→ **PROVIDED DATA**:
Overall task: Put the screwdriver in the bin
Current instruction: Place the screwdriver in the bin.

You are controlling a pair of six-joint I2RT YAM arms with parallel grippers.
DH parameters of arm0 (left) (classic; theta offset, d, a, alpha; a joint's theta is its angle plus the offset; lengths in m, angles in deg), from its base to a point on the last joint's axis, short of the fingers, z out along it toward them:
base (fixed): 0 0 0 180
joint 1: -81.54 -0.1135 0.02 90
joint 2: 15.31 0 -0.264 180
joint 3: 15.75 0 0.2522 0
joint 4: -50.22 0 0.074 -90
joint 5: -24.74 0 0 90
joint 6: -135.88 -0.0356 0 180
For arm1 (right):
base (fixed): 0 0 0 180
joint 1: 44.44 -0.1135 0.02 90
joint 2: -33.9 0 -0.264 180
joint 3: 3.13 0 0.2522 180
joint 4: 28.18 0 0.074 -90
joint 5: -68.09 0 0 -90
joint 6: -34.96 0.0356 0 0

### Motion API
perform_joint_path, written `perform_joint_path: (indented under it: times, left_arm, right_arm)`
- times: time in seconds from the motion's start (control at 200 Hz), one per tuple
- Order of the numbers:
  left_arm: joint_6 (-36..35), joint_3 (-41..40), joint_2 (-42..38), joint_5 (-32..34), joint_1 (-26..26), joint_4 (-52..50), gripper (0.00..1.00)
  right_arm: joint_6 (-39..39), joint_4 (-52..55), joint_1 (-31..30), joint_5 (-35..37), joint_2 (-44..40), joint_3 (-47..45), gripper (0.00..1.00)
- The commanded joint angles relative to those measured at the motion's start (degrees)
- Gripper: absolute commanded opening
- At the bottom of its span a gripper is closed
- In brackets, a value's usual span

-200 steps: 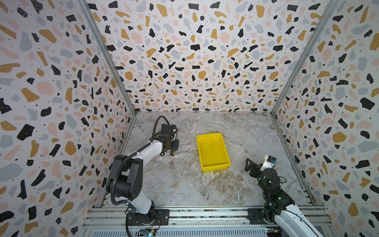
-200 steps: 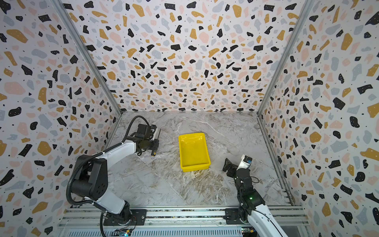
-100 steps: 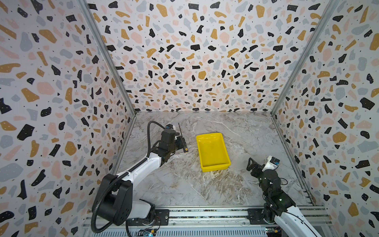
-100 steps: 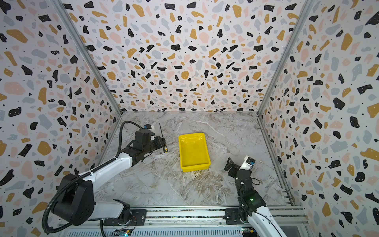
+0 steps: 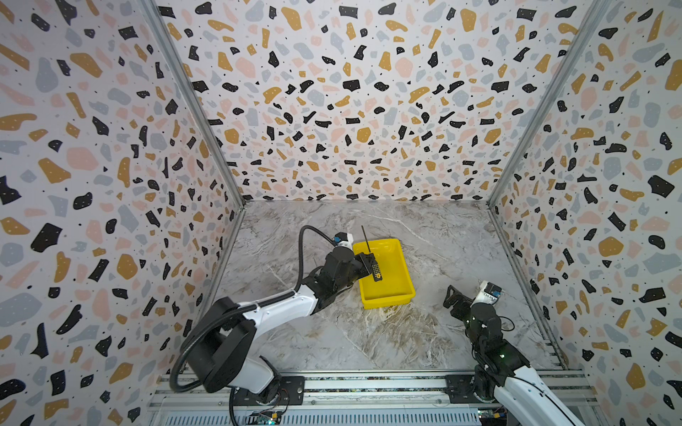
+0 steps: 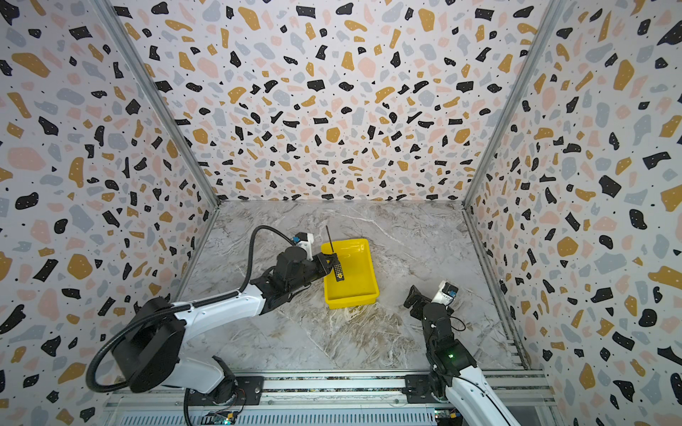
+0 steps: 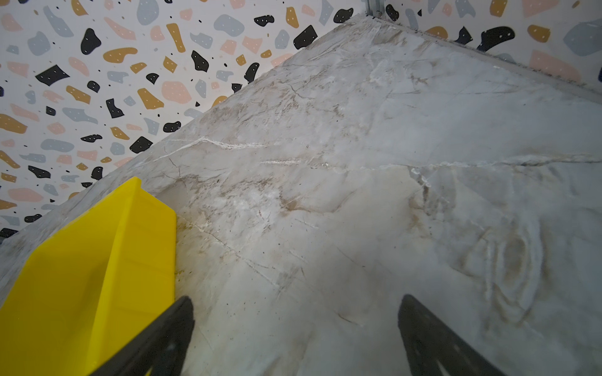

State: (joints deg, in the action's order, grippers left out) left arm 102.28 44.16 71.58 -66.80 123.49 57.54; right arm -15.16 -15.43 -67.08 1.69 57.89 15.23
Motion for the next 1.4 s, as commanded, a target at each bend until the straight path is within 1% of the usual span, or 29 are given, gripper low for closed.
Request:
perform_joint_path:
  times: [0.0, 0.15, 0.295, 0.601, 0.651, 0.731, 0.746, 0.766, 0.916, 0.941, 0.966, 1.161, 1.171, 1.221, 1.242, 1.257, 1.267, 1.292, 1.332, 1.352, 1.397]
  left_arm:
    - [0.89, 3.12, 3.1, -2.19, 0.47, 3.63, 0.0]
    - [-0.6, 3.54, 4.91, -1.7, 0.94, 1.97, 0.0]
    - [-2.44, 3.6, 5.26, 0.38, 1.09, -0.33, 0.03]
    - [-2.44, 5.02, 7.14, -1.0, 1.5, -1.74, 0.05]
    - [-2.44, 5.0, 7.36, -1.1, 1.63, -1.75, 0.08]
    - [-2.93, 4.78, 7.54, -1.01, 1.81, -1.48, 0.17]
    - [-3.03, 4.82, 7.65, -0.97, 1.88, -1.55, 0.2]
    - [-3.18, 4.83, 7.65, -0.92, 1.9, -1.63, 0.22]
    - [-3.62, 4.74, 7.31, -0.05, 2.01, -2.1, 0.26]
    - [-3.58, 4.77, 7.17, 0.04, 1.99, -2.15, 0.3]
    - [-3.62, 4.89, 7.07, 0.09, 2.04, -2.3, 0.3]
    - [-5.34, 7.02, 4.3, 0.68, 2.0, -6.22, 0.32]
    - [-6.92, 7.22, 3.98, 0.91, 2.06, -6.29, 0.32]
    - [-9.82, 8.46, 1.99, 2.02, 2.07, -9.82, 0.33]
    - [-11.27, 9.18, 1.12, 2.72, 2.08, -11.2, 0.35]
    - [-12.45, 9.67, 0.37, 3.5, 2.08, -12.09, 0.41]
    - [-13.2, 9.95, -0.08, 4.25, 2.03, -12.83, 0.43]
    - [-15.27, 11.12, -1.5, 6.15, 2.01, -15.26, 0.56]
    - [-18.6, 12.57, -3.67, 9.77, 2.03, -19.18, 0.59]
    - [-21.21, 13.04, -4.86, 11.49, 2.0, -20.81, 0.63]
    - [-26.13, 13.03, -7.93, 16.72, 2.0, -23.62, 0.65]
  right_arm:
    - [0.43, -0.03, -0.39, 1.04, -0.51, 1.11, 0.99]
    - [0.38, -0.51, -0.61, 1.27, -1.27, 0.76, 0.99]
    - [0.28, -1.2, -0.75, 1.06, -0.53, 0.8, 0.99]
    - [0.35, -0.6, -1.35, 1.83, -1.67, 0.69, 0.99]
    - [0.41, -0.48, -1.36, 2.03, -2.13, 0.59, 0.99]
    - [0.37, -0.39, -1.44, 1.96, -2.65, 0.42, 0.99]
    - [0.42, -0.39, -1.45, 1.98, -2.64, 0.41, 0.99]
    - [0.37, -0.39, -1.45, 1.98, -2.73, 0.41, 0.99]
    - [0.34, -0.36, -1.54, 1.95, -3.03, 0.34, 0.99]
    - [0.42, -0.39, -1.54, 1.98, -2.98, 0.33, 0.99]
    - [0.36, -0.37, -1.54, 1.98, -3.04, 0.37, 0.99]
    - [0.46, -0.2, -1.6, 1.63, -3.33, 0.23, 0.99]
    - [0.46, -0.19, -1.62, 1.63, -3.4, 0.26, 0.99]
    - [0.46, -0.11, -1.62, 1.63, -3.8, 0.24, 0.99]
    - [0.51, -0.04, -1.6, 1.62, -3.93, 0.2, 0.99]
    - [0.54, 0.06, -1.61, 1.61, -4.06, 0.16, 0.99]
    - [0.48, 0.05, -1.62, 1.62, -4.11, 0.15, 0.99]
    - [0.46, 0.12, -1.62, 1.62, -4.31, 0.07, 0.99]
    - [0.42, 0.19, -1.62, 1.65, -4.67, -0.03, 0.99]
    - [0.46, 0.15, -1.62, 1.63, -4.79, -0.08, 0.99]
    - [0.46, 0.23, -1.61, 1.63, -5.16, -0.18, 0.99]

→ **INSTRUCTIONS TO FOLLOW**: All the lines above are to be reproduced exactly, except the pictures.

→ **FINISHED EXERCISE**:
Overall task: Put the screwdriver in the bin
Current instruction: Place the screwdriver in the bin.

You are controlling a pair of six-joint I2RT YAM arms with parallel grippers.
DH parameters of arm0 (left) (classic; theta offset, d, a, alpha; a joint's theta is its angle plus the offset; lengths in m, angles in deg), from its base to a point on the last joint's axis, short of the fingers, z out along it toward them:
base (fixed): 0 0 0 180
joint 1: -81.54 -0.1135 0.02 90
joint 2: 15.31 0 -0.264 180
joint 3: 15.75 0 0.2522 0
joint 4: -50.22 0 0.074 -90
joint 5: -24.74 0 0 90
joint 6: -135.88 -0.0356 0 180
For arm1 (right):
base (fixed): 0 0 0 180
joint 1: 44.44 -0.1135 0.02 90
joint 2: -33.9 0 -0.264 180
joint 3: 3.13 0 0.2522 180
joint 4: 28.18 0 0.074 -90
joint 5: -68.09 0 0 -90
joint 6: -34.96 0.0356 0 0

### Motion API
perform_joint_path, written `perform_joint_path: (indented under it: times, left_arm, right_arm)`
- times: time in seconds from the motion's start (control at 200 Hz), one per tuple
- Order of the numbers:
  left_arm: joint_6 (-36..35), joint_3 (-41..40), joint_2 (-42..38), joint_5 (-32..34), joint_1 (-26..26), joint_4 (-52..50), gripper (0.00..1.00)
  right_arm: joint_6 (-39..39), joint_4 (-52..55), joint_1 (-31..30), joint_5 (-35..37), joint_2 (-44..40), joint_3 (-47..45), gripper (0.00..1.00)
- The commanded joint angles relative to those measured at the motion's start (degrees)
- Gripper: absolute commanded opening
- At the bottom of its span a gripper is closed
- In brackets, a value's usual span

-200 steps: 
-200 steps: 
-100 steps: 
-100 steps: 
+0 steps: 
+0 steps: 
+0 steps: 

State: (joints deg, in the action's order, grippers left out) left arm 102.28 44.16 71.58 -66.80 123.49 57.54; right arm -15.16 -15.43 -67.08 1.69 57.89 15.23
Motion for the next 1.4 s, as commanded, a target at each bend until the straight path is within 1% of the usual span, or 29 are given, gripper low for closed.
Request:
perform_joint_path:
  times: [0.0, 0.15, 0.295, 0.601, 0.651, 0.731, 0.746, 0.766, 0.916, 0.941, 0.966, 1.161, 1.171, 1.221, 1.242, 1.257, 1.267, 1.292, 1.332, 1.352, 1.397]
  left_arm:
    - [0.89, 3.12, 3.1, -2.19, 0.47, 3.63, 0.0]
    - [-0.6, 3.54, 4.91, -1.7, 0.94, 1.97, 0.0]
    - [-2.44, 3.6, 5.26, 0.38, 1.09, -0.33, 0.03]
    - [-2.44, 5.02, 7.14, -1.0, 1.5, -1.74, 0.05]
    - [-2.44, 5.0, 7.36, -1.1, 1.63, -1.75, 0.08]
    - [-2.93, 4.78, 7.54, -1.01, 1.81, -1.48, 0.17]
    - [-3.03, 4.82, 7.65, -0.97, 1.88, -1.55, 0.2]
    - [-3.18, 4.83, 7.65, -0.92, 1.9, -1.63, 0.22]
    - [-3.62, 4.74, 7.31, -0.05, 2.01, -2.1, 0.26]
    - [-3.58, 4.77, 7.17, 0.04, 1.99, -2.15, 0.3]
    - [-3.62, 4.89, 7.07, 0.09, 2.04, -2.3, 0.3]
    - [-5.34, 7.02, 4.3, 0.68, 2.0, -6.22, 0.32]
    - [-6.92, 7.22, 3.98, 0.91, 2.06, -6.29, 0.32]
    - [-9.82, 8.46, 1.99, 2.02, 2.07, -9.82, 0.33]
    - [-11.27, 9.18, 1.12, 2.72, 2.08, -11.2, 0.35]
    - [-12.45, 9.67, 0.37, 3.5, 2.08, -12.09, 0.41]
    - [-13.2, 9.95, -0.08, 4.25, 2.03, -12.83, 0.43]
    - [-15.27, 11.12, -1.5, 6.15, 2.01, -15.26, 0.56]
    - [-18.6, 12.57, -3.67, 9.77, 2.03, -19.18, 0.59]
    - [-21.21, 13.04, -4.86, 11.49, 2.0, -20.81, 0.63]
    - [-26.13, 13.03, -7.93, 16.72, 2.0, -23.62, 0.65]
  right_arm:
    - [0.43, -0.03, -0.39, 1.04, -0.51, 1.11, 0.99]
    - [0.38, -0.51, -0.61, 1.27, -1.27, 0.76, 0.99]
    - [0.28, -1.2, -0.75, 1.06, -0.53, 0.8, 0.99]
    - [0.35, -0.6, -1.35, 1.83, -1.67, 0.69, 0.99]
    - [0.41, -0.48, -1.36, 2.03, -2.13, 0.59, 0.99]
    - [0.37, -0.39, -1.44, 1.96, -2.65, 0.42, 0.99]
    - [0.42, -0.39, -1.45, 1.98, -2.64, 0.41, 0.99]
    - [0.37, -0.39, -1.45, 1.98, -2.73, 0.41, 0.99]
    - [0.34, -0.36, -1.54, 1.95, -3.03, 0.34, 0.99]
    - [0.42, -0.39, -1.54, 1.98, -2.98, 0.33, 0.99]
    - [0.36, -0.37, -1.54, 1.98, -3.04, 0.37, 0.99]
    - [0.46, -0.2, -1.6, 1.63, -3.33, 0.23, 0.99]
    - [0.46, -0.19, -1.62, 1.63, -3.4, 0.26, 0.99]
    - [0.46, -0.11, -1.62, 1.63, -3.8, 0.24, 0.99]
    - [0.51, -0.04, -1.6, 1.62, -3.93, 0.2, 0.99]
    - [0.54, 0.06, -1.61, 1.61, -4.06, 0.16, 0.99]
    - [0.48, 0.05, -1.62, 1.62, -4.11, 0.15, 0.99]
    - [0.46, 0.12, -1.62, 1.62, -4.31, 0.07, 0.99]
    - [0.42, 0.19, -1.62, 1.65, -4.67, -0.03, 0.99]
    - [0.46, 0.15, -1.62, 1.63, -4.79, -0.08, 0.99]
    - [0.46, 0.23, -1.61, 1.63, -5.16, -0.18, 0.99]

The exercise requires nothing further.